Recent STM Studies of Gate-tunable 2D Material Devices
1 Department of Chemistry, National University of Singapore, 3 Science Drive 3, 117543
2 Centre for Advanced 2D Materials, National University of Singapore, Singapore 117546
2D materials with reduced dimensionality exhibit unprecedented tunability in both their electronic and optical, chemical properties due to the high susceptibility to the doping and the change of many-electron effects. BP is one of the few two-dimensional materials where it is possible to tune the bandgap over a wide energy range from the visible up to the infrared. Here we demonstrated a giant Stark effect in few-layer BP via electrostatic gating. Using low-temperature scanning tunnelling microscopy (LT-STM), we observed that a monotonic reduction of the bandgap of few layer BP occurs after the injected electrons compensate the existing defect-induced holes. Eventually, we achieved up to 35.5% bandgap modulation in the light-doping regime. When probed by STM spectroscopy, the local density of states in few-layer BP shows characteristic resonance features arising from layer-dependent sub-band structures due to quantum confinement effects. The demonstration of an electrical field tunable bandgap in BP paves the way to designing electro-optic modulators and photodetector devices that can be operated in a wide electromagnetic spectral range. We also employed LT-STM to probe the charge state of shallow acceptors in black phosphorus together with an aim to understand the spatial structures of bound hole states near individual acceptors. Our findings open up the new avenue for the investigation into charge transport through single dopants in gated BP nanodevices. In the last part of my talk, I will discuss about new experiments that involve the exploration of individual and self-assembled molecules adsorbed onto the surface of a back-gated graphene device. The back-gated graphene device substrate is unique for single-molecule surface investigations in that it can be electrostatically gated, thus changing and manipulating the charge-state of the supported molecules. Understanding the charge transfer and the resulting electronic structure at molecule/2D materials interface is essential for tuning the electronic and magnetic characteristics of such hybrid devices.

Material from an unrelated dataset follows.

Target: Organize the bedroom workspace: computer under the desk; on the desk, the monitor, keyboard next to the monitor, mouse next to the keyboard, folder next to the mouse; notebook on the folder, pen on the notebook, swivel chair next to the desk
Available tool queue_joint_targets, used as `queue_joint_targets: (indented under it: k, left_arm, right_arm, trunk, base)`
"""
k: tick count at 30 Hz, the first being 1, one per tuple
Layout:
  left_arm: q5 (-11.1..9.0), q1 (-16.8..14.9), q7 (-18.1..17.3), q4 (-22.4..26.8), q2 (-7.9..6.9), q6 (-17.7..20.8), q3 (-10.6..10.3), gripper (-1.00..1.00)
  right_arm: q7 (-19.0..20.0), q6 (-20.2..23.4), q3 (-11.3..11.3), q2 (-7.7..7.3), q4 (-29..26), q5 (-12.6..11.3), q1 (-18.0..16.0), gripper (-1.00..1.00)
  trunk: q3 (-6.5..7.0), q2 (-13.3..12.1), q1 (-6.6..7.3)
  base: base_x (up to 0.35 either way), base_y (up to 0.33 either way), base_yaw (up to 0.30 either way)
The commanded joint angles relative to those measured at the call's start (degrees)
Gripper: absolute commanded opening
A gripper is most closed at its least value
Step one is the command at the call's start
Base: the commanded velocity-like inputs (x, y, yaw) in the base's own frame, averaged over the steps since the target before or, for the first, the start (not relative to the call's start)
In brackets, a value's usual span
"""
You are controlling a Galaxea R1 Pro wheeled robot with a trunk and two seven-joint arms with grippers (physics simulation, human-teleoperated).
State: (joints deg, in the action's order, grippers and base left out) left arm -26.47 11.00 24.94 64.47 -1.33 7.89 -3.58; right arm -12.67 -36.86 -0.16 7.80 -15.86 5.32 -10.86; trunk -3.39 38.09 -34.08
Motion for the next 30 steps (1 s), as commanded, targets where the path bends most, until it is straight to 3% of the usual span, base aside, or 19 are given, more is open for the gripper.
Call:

Fig 1. (a) Schematic illustration of a back-gated few-layer BP device (b) STM imaging of atomic lattice in BP. (c) Field tunable bandgap measured by local STM spectroscopy.
(1) Nature communications 7, 13553, 2016
(2) Nano letters 17 (11), 6935, 2017
(3) Nano Letters 17 (3), 1970, 2017
(4) Nature Nanotechnology 2018
Dr. Jiong Lu is currently an assistant professor at Department of Chemistry, Centre for Advanced 2D Materials, at National University of Singapore (NUS). He received his Bachelor’s degree from Fudan University (China) in 2007 and Ph.D. degree from Department of Chemistry at NUS in 2011. After that, he worked as a postdoc fellow in Graphene Research Centre, NUS and then joined Mike Crommie’s group at Department of Physics, UC, Berkeley for his postdoctoral research. His current research interests include atomic-scale imaging and characterization of 2D materials and their gate-tunable devices, single-atom and atomically-precise metal clusters catalysis for energy related applications.